━━ GIVEN RECORDS
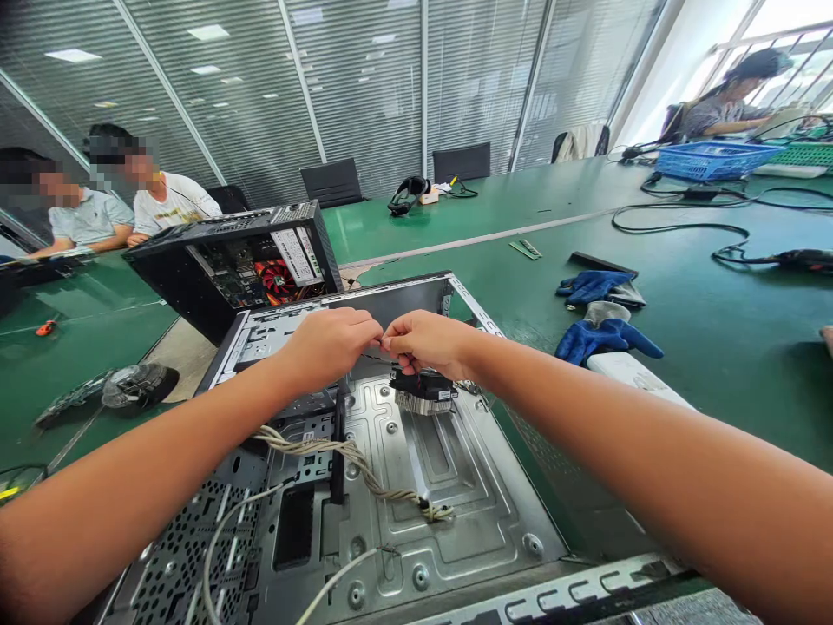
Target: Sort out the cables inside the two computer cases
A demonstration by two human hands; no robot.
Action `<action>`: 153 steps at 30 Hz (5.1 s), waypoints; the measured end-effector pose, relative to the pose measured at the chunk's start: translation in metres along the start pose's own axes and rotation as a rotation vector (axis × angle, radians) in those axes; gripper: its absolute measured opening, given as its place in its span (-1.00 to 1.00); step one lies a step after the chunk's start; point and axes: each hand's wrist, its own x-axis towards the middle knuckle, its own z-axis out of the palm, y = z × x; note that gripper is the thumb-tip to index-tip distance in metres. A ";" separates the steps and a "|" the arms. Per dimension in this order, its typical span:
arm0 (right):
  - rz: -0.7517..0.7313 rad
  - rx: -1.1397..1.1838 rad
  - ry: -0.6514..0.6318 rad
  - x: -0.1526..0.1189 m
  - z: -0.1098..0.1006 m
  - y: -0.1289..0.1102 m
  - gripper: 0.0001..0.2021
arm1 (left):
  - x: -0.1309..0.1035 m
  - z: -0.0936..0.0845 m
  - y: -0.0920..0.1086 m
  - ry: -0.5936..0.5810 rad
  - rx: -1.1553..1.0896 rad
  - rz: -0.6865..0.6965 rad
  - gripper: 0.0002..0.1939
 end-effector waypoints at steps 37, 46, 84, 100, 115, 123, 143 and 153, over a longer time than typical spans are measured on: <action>0.047 -0.047 0.040 0.001 -0.002 0.001 -0.86 | 0.000 -0.003 0.000 -0.051 -0.144 -0.056 -0.85; 0.001 -0.153 0.066 0.001 0.002 0.001 -0.87 | 0.000 0.005 0.001 0.010 0.037 0.018 -0.85; -0.001 -0.130 0.084 -0.002 0.003 -0.003 -0.89 | 0.004 0.001 0.009 -0.062 -0.190 -0.216 -0.79; 0.026 -0.127 0.070 -0.002 0.001 -0.001 -0.86 | 0.004 0.002 0.005 -0.098 -0.284 -0.227 -0.81; -0.001 -0.221 0.104 0.001 0.000 0.000 -0.91 | -0.001 0.002 0.004 -0.051 0.000 -0.015 -0.90; -0.016 -0.251 0.100 0.000 0.002 -0.001 -0.87 | 0.001 0.002 0.007 -0.027 0.098 0.015 -0.88; -0.025 -0.206 0.050 -0.001 0.000 0.000 -0.93 | 0.000 -0.001 0.010 -0.053 0.013 -0.030 -0.86; -0.010 -0.302 0.042 -0.001 0.002 -0.003 -0.88 | 0.000 0.000 0.006 -0.096 -0.087 -0.065 -0.84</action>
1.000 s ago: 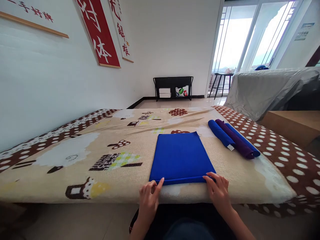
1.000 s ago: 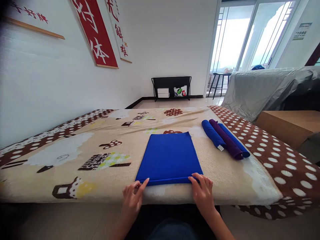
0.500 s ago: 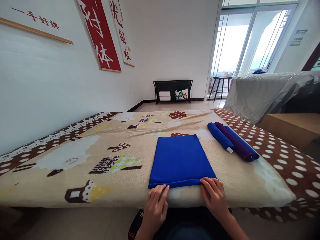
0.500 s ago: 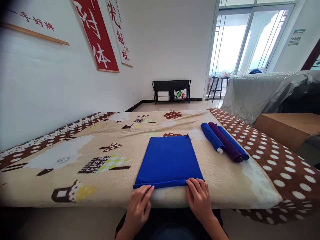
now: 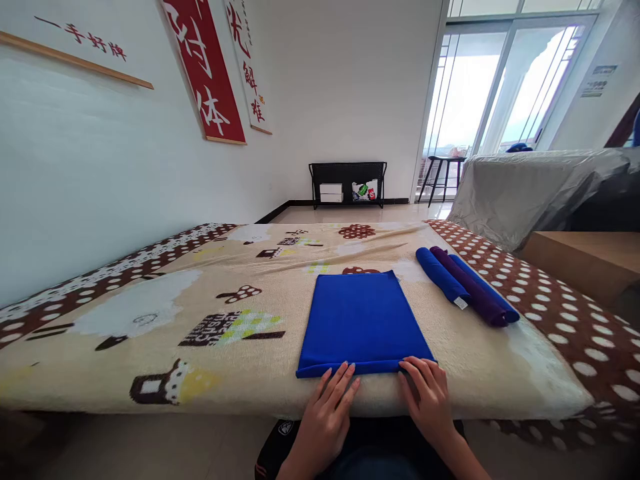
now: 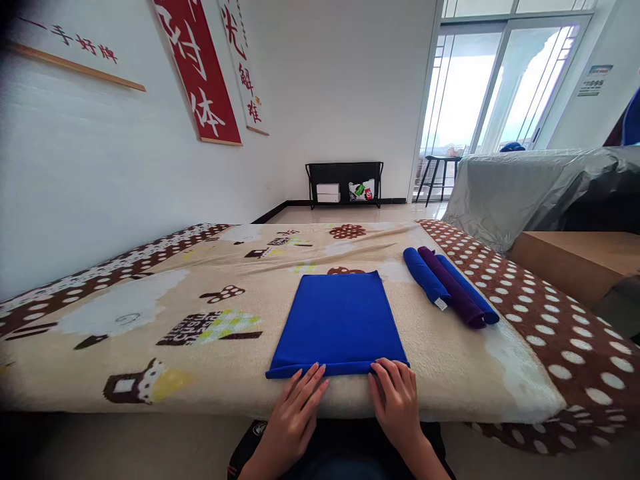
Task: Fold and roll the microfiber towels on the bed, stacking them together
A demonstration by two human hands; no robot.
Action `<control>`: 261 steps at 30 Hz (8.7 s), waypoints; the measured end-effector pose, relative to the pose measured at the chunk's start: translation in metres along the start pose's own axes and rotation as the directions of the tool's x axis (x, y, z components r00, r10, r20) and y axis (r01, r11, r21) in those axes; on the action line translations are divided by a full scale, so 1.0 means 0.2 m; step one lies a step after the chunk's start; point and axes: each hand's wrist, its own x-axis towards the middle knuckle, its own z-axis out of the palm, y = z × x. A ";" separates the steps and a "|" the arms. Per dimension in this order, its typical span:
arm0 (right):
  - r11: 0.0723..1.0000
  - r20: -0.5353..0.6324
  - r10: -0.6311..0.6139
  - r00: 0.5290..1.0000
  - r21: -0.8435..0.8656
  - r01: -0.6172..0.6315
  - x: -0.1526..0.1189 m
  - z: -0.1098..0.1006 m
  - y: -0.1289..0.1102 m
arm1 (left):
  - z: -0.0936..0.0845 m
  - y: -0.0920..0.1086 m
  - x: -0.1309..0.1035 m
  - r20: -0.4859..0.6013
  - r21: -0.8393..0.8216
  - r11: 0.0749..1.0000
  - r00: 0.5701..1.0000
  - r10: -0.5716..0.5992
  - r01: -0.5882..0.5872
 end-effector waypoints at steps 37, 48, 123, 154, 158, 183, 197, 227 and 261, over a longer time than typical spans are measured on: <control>0.979 0.189 -0.122 0.974 -0.137 0.149 -0.03 -0.18 0.37 | 0.01 -0.43 -0.23 -0.207 -0.069 0.965 0.943 -0.261 0.252; 0.983 0.082 -0.154 0.985 -0.088 0.161 -0.05 -0.17 0.45 | 0.00 -0.44 -0.23 -0.280 -0.168 0.935 0.895 -0.348 0.311; 0.977 0.169 -0.020 0.985 -0.205 0.055 -0.02 -0.10 0.26 | -0.02 -0.30 -0.14 -0.001 -0.054 0.952 0.954 -0.301 0.301; 0.988 0.341 0.098 0.935 0.077 -0.132 -0.01 -0.23 0.36 | -0.08 -0.36 -0.17 0.096 -0.245 0.794 0.829 -0.551 0.556; 0.987 0.176 0.154 0.972 0.007 -0.158 0.00 -0.18 0.33 | -0.03 -0.31 -0.14 -0.109 -0.171 0.798 0.794 -0.599 0.578; 0.998 0.182 0.053 0.982 0.006 -0.055 -0.04 -0.20 0.38 | -0.03 -0.41 -0.20 -0.094 -0.286 0.878 0.900 -0.425 0.385; 0.991 0.287 0.056 0.956 0.100 -0.088 0.00 -0.26 0.34 | -0.14 -0.41 -0.23 -0.036 -0.336 0.866 0.914 -0.405 0.370; 0.998 0.201 -0.061 0.978 0.003 0.062 0.11 -0.03 0.03 | 0.03 -0.17 0.06 -0.080 -0.187 0.950 0.960 -0.267 0.248; 0.998 0.259 -0.057 0.964 -0.017 0.064 0.21 0.13 -0.25 | 0.05 0.03 0.29 -0.121 -0.159 0.955 0.955 -0.272 0.252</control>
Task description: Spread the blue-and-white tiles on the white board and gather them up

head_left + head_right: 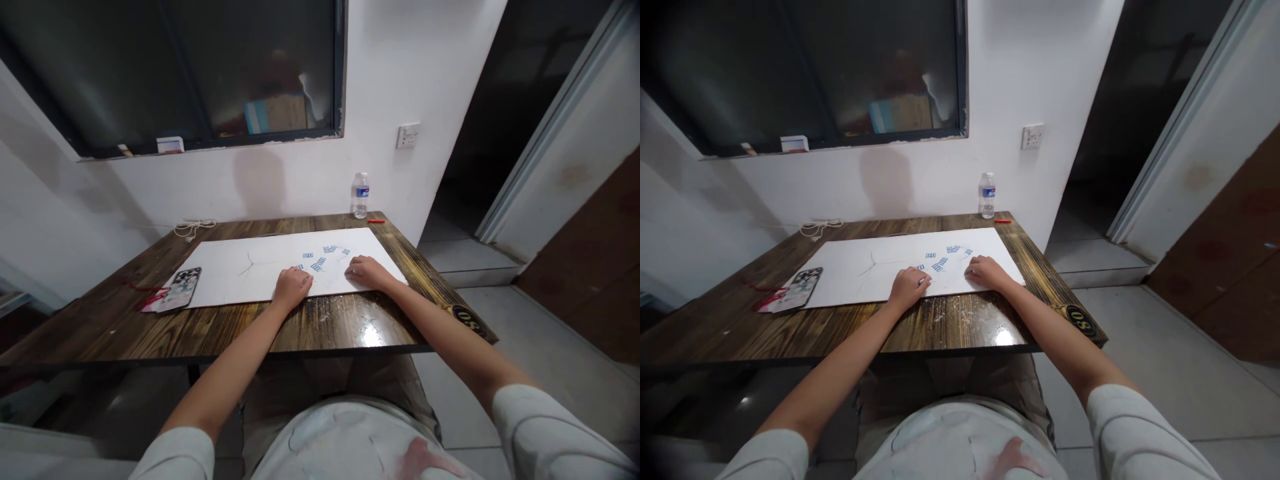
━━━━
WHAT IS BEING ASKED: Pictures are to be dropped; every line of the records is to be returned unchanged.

EXERCISE SOLUTION:
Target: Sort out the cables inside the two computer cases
A demonstration by two human hands; no robot.
Action `<action>`: 153 steps at 30 Hz (5.1 s), waypoints; the measured end-effector pose, relative to the pose measured at the chunk's start: translation in metres along the start pose's own axes and rotation as a rotation vector (axis × angle, radians) in those axes; gripper: its absolute measured opening, given as its place in its span (-1.00 to 1.00); step one lies a step after the chunk's start; point and axes: each hand's wrist, its own x-axis towards the middle knuckle, its own z-axis out of the palm, y = z × x; note that gripper is the thumb-tip to index-tip distance in metres. A ";" separates the steps and a "|" the arms. Per dimension in this order, its typical span:
arm0 (right):
  - rz: -0.7517..0.7313 rad
  - rx: -1.1397..1.1838 rad
  - ry: -0.6514..0.6318 rad
  - x: -0.1526..0.1189 m
  - z: -0.1098..0.1006 m
  - y: -0.1289..0.1102 m
  - gripper: 0.0001..0.2021
arm1 (left):
  - x: -0.1309..0.1035 m
  - z: -0.0936..0.0845 m
  - y: -0.0920..0.1086 m
  - ry: -0.5936..0.5810 rad
  - rx: -1.1553..1.0896 rad
  - rz: -0.6865..0.6965 rad
  - gripper: 0.0002..0.1939
 end-effector waypoints at steps 37, 46, 84, 100, 115, 123, 143 and 153, over a longer time than typical spans are measured on: <action>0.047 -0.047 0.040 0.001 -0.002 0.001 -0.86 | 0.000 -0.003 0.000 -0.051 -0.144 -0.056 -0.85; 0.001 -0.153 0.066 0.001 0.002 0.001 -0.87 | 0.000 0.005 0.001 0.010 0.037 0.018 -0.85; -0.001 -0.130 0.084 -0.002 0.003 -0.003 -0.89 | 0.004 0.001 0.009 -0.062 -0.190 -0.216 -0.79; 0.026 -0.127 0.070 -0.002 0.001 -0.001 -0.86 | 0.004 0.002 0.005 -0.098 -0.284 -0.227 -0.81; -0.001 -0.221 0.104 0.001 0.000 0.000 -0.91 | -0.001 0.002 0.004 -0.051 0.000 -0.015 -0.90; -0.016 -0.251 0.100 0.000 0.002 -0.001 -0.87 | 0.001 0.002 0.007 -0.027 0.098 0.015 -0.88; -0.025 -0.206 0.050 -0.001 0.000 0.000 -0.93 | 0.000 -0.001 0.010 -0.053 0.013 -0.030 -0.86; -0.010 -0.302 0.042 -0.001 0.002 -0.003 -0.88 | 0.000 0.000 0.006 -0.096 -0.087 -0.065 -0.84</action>
1.000 s ago: 
1.000 s ago: 
0.500 s ago: 
0.500 s ago: 
now: 
now: 
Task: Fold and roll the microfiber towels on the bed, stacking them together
A demonstration by two human hands; no robot.
Action `<control>`: 261 steps at 30 Hz (8.7 s), waypoints; the measured end-effector pose, relative to the pose measured at the chunk's start: translation in metres along the start pose's own axes and rotation as the directions of the tool's x axis (x, y, z components r00, r10, r20) and y axis (r01, r11, r21) in those axes; on the action line translations are divided by a full scale, so 1.0 means 0.2 m; step one lies a step after the chunk's start; point and axes: each hand's wrist, its own x-axis towards the middle knuckle, its own z-axis out of the palm, y = z × x. A ";" separates the steps and a "|" the arms. Per dimension in this order, its typical span:
arm0 (right):
  - r11: 0.0723..1.0000
  - r20: -0.5353..0.6324
  - r10: -0.6311..0.6139
  - r00: 0.5290..1.0000
  - r21: -0.8435..0.8656
  - r01: -0.6172..0.6315
  - x: -0.1526..0.1189 m
  - z: -0.1098..0.1006 m
  - y: -0.1289..0.1102 m
arm1 (left):
  - z: -0.0936..0.0845 m
  - y: -0.0920..0.1086 m
  - x: -0.1309..0.1035 m
  - r20: -0.4859..0.6013
  - r21: -0.8393..0.8216
  - r11: 0.0749..1.0000
  - r00: 0.5701..1.0000
  - r10: -0.5716..0.5992
  - r01: -0.5882..0.5872
 end-effector waypoints at steps 37, 48, 123, 154, 158, 183, 197, 227 and 261, over a longer time than typical spans are measured on: <control>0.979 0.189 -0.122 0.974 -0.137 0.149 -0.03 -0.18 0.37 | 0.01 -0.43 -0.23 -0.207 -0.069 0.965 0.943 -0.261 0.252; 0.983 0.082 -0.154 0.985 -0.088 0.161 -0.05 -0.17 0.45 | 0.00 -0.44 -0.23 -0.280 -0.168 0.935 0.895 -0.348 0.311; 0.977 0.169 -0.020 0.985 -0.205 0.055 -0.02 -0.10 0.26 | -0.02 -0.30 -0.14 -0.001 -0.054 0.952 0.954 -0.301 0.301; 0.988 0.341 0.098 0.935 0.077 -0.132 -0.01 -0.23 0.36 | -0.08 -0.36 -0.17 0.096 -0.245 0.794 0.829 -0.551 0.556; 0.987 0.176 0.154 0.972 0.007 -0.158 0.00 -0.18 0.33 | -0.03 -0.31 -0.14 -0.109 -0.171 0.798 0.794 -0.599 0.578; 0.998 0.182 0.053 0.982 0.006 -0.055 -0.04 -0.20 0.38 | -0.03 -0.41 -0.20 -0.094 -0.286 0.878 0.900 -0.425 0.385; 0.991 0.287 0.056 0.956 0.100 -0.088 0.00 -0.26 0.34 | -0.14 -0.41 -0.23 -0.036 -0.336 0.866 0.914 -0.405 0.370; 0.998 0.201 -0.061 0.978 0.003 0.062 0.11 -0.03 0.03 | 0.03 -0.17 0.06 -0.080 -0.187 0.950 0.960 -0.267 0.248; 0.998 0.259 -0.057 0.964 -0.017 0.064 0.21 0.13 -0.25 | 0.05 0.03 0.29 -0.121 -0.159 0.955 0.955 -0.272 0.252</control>
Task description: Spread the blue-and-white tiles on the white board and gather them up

head_left + head_right: 

With that, the output is done.